=== ENTRIES SUPPLIED ===

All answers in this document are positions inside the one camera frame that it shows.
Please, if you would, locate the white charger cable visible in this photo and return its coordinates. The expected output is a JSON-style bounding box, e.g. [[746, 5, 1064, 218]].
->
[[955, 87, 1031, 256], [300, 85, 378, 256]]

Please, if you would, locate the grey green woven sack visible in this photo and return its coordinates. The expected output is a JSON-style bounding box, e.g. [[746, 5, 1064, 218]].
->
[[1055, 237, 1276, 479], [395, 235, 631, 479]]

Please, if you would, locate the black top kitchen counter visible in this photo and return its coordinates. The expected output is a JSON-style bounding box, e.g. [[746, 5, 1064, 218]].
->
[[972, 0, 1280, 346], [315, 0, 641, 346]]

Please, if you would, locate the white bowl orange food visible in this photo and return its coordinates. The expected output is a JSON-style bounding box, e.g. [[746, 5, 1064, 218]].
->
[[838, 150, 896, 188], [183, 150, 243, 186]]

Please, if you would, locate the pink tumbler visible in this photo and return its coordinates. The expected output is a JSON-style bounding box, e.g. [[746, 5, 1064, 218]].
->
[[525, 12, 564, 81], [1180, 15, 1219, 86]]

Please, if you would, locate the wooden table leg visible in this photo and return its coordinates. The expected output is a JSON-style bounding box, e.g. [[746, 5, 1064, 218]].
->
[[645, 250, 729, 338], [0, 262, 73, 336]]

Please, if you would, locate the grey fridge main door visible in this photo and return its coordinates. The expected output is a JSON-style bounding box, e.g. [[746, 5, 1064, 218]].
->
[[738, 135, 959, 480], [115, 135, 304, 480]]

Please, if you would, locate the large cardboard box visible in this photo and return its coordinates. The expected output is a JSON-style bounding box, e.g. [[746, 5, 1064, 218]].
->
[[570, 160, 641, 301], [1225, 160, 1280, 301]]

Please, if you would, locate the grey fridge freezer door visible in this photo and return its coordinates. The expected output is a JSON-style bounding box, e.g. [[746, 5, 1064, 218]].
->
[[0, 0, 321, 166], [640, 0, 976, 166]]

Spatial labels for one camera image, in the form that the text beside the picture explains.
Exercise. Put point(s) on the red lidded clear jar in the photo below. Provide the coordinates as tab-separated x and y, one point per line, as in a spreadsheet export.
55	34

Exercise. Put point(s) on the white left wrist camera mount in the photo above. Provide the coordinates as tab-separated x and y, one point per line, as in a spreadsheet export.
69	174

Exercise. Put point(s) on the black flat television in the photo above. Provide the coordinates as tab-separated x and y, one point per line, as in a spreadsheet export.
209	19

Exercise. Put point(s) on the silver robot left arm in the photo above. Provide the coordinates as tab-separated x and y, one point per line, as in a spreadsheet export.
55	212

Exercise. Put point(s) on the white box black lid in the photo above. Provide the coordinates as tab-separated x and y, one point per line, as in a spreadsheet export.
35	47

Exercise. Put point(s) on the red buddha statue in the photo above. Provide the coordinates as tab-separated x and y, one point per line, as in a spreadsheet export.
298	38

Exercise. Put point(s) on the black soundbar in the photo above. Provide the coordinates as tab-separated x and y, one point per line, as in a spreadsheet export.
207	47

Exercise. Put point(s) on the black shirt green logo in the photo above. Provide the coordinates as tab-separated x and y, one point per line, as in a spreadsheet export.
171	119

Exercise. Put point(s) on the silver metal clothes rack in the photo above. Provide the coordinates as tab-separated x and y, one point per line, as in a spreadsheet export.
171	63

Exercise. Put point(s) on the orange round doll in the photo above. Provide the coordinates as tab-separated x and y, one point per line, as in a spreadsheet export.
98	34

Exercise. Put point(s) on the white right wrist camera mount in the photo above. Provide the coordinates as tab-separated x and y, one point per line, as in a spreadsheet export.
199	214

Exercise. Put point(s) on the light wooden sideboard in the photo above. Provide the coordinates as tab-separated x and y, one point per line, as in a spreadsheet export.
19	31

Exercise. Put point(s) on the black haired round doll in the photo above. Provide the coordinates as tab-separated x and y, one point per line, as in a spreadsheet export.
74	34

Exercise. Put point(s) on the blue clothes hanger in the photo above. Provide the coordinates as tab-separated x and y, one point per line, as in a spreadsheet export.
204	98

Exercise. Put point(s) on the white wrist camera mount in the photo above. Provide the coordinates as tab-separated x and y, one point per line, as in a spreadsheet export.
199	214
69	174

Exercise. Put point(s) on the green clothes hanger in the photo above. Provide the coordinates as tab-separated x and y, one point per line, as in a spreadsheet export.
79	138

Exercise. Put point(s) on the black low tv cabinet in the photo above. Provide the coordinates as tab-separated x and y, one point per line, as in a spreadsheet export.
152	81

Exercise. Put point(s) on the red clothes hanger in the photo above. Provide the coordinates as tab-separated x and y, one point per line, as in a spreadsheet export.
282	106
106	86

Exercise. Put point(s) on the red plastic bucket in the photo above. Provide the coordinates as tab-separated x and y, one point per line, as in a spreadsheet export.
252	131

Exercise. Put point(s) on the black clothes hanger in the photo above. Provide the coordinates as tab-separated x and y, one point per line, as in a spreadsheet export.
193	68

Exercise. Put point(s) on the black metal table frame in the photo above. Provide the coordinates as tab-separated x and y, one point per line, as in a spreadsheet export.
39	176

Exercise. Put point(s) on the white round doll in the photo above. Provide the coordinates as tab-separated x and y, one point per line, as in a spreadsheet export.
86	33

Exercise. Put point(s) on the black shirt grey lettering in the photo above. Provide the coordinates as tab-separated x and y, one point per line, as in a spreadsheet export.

=== INSTRUCTIONS FOR THE TASK ===
The material above must be returned in full, exactly as written.

=== WRITTEN SOLUTION ===
All answers in this document are positions inside the one camera frame that it shows.
Please, if you would, locate the white charger cable visible in this photo and return its coordinates. The expected output is a JSON-style bounding box, e.g. [[746, 5, 1064, 218]].
->
[[955, 87, 1031, 256], [300, 85, 378, 256]]

Please, if you would, locate the grey green woven sack visible in this photo and return its coordinates. The expected output is a JSON-style bounding box, e.g. [[746, 5, 1064, 218]].
->
[[1055, 237, 1276, 479], [395, 235, 631, 479]]

Please, if you would, locate the black top kitchen counter visible in this photo and return its coordinates. The expected output is a JSON-style bounding box, e.g. [[746, 5, 1064, 218]].
->
[[972, 0, 1280, 346], [315, 0, 641, 346]]

Please, if you would, locate the white bowl orange food visible in this photo and return its coordinates. The expected output is a JSON-style bounding box, e.g. [[746, 5, 1064, 218]].
->
[[838, 150, 896, 188], [183, 150, 243, 186]]

Please, if you would, locate the pink tumbler visible in this photo and return its coordinates. The expected output is a JSON-style bounding box, e.g. [[746, 5, 1064, 218]].
->
[[525, 12, 564, 81], [1180, 15, 1219, 86]]

Please, if you would, locate the wooden table leg visible in this photo and return its coordinates. The expected output is a JSON-style bounding box, e.g. [[746, 5, 1064, 218]].
->
[[645, 250, 729, 338], [0, 262, 73, 336]]

Please, if you would, locate the grey fridge main door visible in this photo and return its coordinates. The expected output is a JSON-style bounding box, e.g. [[746, 5, 1064, 218]].
->
[[738, 135, 959, 480], [115, 135, 304, 480]]

Please, if you would, locate the large cardboard box visible in this photo and return its coordinates. The expected output is a JSON-style bounding box, e.g. [[746, 5, 1064, 218]].
->
[[570, 160, 641, 301], [1225, 160, 1280, 301]]

Please, if you would, locate the grey fridge freezer door visible in this photo and return its coordinates. The expected output is a JSON-style bounding box, e.g. [[746, 5, 1064, 218]].
->
[[0, 0, 321, 166], [640, 0, 976, 166]]

Spatial labels for one camera image, in the form that the text beside the picture explains.
Exercise. Put point(s) on the red lidded clear jar in the photo below. Provide the coordinates as tab-separated x and y, one point per line, as in a spreadsheet export.
55	34

Exercise. Put point(s) on the white left wrist camera mount in the photo above. Provide the coordinates as tab-separated x and y, one point per line, as in a spreadsheet export.
69	174

Exercise. Put point(s) on the black flat television in the photo above. Provide the coordinates as tab-separated x and y, one point per line, as in a spreadsheet export.
209	19

Exercise. Put point(s) on the silver robot left arm in the photo above. Provide the coordinates as tab-separated x and y, one point per line, as in a spreadsheet export.
55	212

Exercise. Put point(s) on the white box black lid in the photo above. Provide the coordinates as tab-separated x and y, one point per line, as in a spreadsheet export.
35	47

Exercise. Put point(s) on the red buddha statue in the photo above. Provide the coordinates as tab-separated x and y, one point per line, as in a spreadsheet export.
298	38

Exercise. Put point(s) on the black soundbar in the photo above. Provide the coordinates as tab-separated x and y, one point per line, as in a spreadsheet export.
207	47

Exercise. Put point(s) on the black shirt green logo in the photo above. Provide the coordinates as tab-separated x and y, one point per line, as in a spreadsheet export.
171	119

Exercise. Put point(s) on the silver metal clothes rack in the photo above. Provide the coordinates as tab-separated x and y, one point per line, as in a spreadsheet export.
171	63

Exercise. Put point(s) on the orange round doll in the photo above. Provide the coordinates as tab-separated x and y, one point per line, as in a spreadsheet export.
98	34

Exercise. Put point(s) on the white right wrist camera mount in the photo above. Provide the coordinates as tab-separated x and y, one point per line, as in a spreadsheet export.
199	214

Exercise. Put point(s) on the light wooden sideboard in the photo above. Provide the coordinates as tab-separated x and y, one point per line, as in a spreadsheet export.
19	31

Exercise. Put point(s) on the black haired round doll in the photo above. Provide the coordinates as tab-separated x and y, one point per line, as in a spreadsheet export.
74	34

Exercise. Put point(s) on the blue clothes hanger in the photo above. Provide the coordinates as tab-separated x and y, one point per line, as in a spreadsheet export.
204	98

Exercise. Put point(s) on the white wrist camera mount in the photo above. Provide the coordinates as tab-separated x and y, one point per line, as in a spreadsheet export.
199	214
69	174

Exercise. Put point(s) on the green clothes hanger in the photo above. Provide the coordinates as tab-separated x and y, one point per line, as in a spreadsheet export.
79	138

Exercise. Put point(s) on the black low tv cabinet in the photo above. Provide the coordinates as tab-separated x and y, one point per line, as in a spreadsheet export.
152	81

Exercise. Put point(s) on the red clothes hanger in the photo above. Provide the coordinates as tab-separated x and y, one point per line, as in a spreadsheet export.
282	106
106	86

Exercise. Put point(s) on the red plastic bucket in the photo above. Provide the coordinates as tab-separated x and y, one point per line, as in a spreadsheet export.
252	131

Exercise. Put point(s) on the black clothes hanger in the photo above. Provide the coordinates as tab-separated x and y, one point per line, as in a spreadsheet export.
193	68

Exercise. Put point(s) on the black metal table frame in the photo above. Provide the coordinates as tab-separated x and y, one point per line, as in a spreadsheet export.
39	176

Exercise. Put point(s) on the white round doll in the photo above. Provide the coordinates as tab-separated x and y, one point per line, as in a spreadsheet export.
86	33

Exercise. Put point(s) on the black shirt grey lettering in the photo above. Provide the coordinates as tab-separated x and y, one point per line, as in a spreadsheet export.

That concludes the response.